#### [PROMPT]
Your task is to find every line of the data that holds the string "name" and copy it.

━━━━━━━━━━━━━━━━

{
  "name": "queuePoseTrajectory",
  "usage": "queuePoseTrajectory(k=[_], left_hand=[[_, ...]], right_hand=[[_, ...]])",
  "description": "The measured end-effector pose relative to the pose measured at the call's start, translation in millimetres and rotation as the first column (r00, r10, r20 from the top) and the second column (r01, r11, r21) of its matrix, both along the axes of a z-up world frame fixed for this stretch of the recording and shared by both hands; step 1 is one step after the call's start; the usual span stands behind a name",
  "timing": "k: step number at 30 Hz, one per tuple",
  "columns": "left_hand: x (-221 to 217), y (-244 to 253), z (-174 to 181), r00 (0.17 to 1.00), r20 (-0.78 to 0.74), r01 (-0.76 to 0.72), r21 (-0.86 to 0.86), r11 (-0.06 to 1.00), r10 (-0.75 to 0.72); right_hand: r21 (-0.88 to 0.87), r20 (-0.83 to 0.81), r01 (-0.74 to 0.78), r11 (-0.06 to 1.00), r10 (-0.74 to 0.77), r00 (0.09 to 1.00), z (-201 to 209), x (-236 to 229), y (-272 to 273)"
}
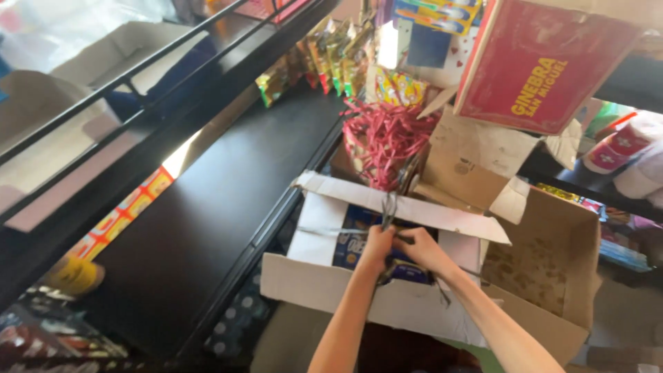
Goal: Stock snacks and boxes onto shelves in a grocery store.
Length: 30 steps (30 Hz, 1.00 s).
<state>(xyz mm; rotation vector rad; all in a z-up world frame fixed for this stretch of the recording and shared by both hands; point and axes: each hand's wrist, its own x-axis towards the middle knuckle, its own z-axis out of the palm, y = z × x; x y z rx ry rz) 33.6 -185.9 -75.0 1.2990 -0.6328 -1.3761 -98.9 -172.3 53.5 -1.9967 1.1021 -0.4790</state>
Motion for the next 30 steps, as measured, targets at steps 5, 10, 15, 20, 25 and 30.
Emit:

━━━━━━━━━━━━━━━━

#### [COMPLETED TASK]
  "name": "queuePoseTrajectory",
  "description": "The measured end-effector pose relative to the pose measured at the call's start, translation in millimetres and rotation as the first column (r00, r10, r20 from the top) and the second column (r01, r11, r21) of its matrix, both along the axes of a z-up world frame fixed for this stretch of the recording and shared by both hands; step 1 is one step after the call's start; the usual span stands behind a name",

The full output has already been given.